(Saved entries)

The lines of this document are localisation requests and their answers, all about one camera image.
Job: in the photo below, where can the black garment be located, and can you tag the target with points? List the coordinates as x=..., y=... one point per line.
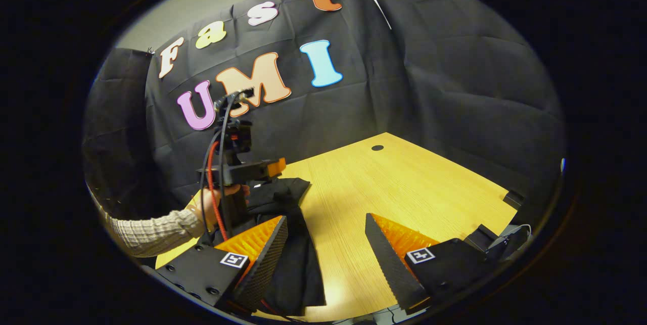
x=298, y=264

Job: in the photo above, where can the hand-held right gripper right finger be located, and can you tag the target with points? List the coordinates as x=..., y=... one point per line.
x=386, y=269

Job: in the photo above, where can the small black clamp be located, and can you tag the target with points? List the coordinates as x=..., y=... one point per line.
x=514, y=199

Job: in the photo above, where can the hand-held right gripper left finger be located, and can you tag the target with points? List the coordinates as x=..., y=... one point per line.
x=265, y=264

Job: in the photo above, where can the black backdrop cloth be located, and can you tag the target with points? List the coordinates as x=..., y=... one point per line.
x=429, y=87

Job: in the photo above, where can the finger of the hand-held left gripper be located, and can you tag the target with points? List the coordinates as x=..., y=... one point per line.
x=263, y=169

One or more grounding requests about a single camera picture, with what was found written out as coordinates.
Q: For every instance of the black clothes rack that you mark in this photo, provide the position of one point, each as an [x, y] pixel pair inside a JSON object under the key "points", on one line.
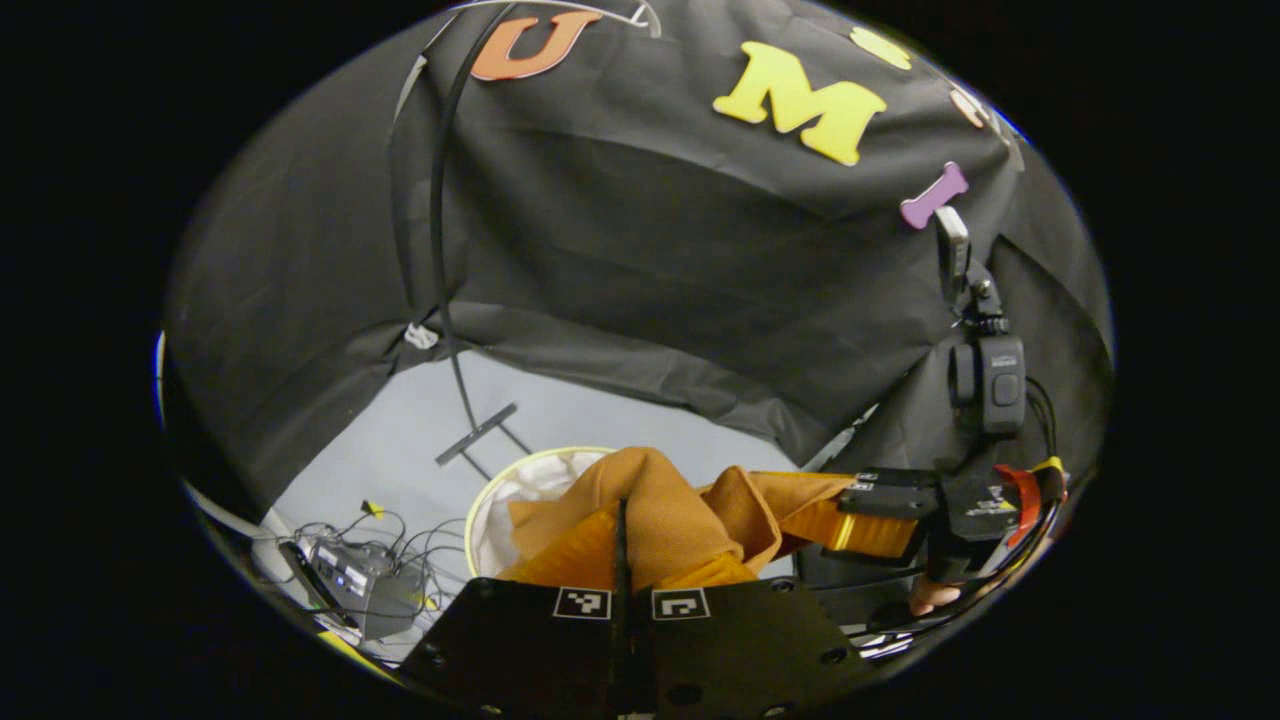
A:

THE TASK →
With the pictures left out, return each entry exactly as written.

RESPONSE AREA →
The lines of this document are localisation requests and their answers, all about one camera image.
Job: in the photo below, where can the black garment be located, and can you tag the target with points? List the coordinates as x=..., y=... one point per line.
x=298, y=264

Job: in the photo above, where can the hand-held right gripper right finger be located, and can you tag the target with points? List the coordinates as x=..., y=... one point per line.
x=386, y=269

Job: in the photo above, where can the small black clamp be located, and can you tag the target with points? List the coordinates as x=..., y=... one point per line.
x=514, y=199

Job: in the photo above, where can the hand-held right gripper left finger be located, and can you tag the target with points? List the coordinates as x=..., y=... one point per line.
x=265, y=264

Job: in the photo above, where can the black backdrop cloth be located, and can you tag the target with points? List the coordinates as x=..., y=... one point per line.
x=429, y=87

Job: in the photo above, where can the finger of the hand-held left gripper be located, and can you tag the target with points? List the coordinates as x=..., y=... one point per line.
x=263, y=169

One or more grounding requests about a single camera picture, with what was found written out as coordinates.
Q: For every instance of the black clothes rack that you mark in this photo, provide the position of one point, each as an [x, y] pixel pair inside a JSON object under the key "points", on one line.
A:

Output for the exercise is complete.